En ayant fait bloquer à tort la page d'une fan pour une prétendue contrefaçon de marque, le producteur de la série télévisée Plus Belle La Vie offre une jurisprudence très explicite sur les dangers de l'incitation à la censure privée imposée par la loi aux hébergeurs et éditeurs de sites internet. Lorsque l'on se dispense de l'avis préalable d'un juge sur la légalité ou non d'un contenu, la correction postérieure n'intervient que très tard. Trop tard.

Il s'agit d'une affaire exemplaire, au sens propre du mot, tant elle illustre les risques démocratiques posés par la pression mise sur des sociétés privées, qui doivent se faire juge à la place du juge pour éviter d'engager leur propre responsabilité. Un risque encore accentué la semaine dernière par l'adoption à l'Assemblée Nationale de la loi anti-prostitution, qui ajoute une obligation faite aux hébergeurs de bloquer d'eux-mêmes les pages consacrées à la traite des êtres humains et au proxénétisme, avant-même que la justice ne qualifie juridiquement leur contenu. 

Dans un jugement du 28 novembre 2013, publié par Legalis, le tribunal de grande instance de Paris a ordonné à Facebook de rétablir une page de fans de la série télévisée Plus Belle La Vie, qui avait été fermée à tort en février 2012 par Facebook, sur demande du producteur Telfrance Serie. La réparation, sauf appel qui allongerait encore le délai, interviendra donc près de deux ans après le blocage abusif.

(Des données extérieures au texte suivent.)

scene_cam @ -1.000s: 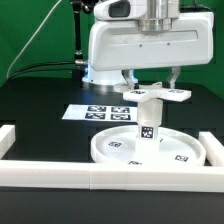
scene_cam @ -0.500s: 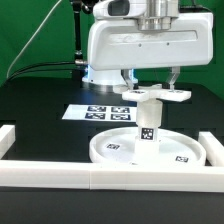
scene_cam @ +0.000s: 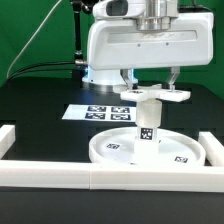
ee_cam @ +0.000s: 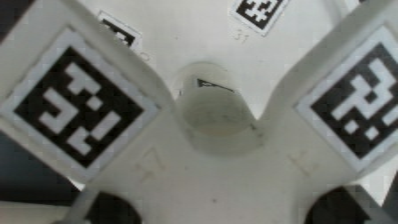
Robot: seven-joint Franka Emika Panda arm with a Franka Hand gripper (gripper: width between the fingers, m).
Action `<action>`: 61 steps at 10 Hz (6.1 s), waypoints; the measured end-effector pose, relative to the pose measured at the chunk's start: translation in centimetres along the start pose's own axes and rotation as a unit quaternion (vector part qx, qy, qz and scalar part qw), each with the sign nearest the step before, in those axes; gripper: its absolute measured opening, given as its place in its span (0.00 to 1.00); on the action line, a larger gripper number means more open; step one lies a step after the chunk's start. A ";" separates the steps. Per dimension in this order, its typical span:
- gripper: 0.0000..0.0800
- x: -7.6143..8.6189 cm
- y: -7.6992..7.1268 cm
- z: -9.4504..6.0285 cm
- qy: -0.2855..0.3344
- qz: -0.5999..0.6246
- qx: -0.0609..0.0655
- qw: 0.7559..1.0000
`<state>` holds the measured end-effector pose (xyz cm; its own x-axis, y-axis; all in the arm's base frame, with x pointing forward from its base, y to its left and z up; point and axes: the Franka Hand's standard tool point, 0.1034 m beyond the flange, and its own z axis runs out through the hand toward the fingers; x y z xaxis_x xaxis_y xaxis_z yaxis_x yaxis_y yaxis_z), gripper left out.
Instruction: Assemble round table
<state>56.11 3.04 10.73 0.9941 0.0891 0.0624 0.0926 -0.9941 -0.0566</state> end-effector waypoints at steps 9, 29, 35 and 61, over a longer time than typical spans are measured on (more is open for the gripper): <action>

En l'espèce, après avoir collaboré avec l'animatrice de la page créée en 2008, au point de lui fournir des lots à faire gagner aux fans dans des jeux-concours, le producteur de la série à succès de France 3 avait subitement changé de comportement et obtenu le blocage de la page au début de l'année 2012, en mettant la pression sur Facebook à travers la loi pour la confiance dans l'économie numérique (LCEN).

Telfrance Serie avait en effet indiqué au réseau social qu'il était le titulaire des marques commerciales "Plus Belle La Vie" et "PBLV", et que l'internaute n'avait donc pas le droit d'animer une page intitulée PBLV Marseille. Or, l'article 6 de la LCEN dispose que les hébergeurs, auxquels Facebook est assimilé, "ne peuvent pas voir leur responsabilité civile engagée du fait des activités ou des informations stockées (…) si elles n'avaient pas effectivement connaissance de leur caractère illicite ou de faits et circonstances faisant apparaître ce caractère ou si, dès le moment où elles en ont eu cette connaissance, elles ont agi promptement pour retirer ces données ou en rendre l'accès impossible".

Pas de faute de Facebook, car pas vraiment de choix

A contrario, donc, Facebook pouvait voir sa responsabilité engagée s'il refusait de bloquer la page dont on lui soutenait mordicus qu'elle était constitutive de différentes infractions (contrefaçon de marques, parasitisme…). Par prudence, ne pouvant ou ne souhaitant se risquer à une analyse juridique sur le bien-fondé des arguments du producteur, ce qui est le travail d'un juge, Facebook a donc obtempéré et bloqué la page. Pire, il aurait fusionné la page amateur et ses quelques 600 000 fans avec la page officielle de Plus Belle La Vie, s'accaparant ainsi le travail bénévole de l'animatrice.

Dans son jugement, le TGI de Paris juge finalement, deux ans plus tard, qu'il n'y avait pas de contrefaçon de marque puisqu'il n'y avait aucune activité commerciale de la part de l'internaute, et qu'en plus, le producteur avait jusque là collaboré avec elle. Il constate donc que le blocage de la page était infondé et illégal. Cependant le TGI de Paris estime qu'aux yeux de Facebook, la demande de Telfrance Serie "pouvait apparaître fondée", et constate que le réseau social était tenu par la loi "d'intervenir rapidement". Il a donc exonéré Facebook de toute faute, et ordonné simplement qu'il rétablisse enfin la page et l'honneur de l'animatrice.

Quant à Telfrance Serie, le tribunal l'a condamné à verser à la plaignante 10 000 euros de dommages et intérêts au titre du préjudice moral.

Dans cette affaire, la créatrice de la page censurée a eu le courage d'ester en justice, et de faire valoir ses droits à la liberté d'expression. Mais combien de pages censurées à tort ne seront jamais rétablies ? Puisse cette jurisprudence, au delà de son aspect anecdotique voire futile, faire prendre conscience au législateur qu'il doit agir d'une main tremblante lorsqu'il pousse des acteurs privés à se faire juge à la place des juges.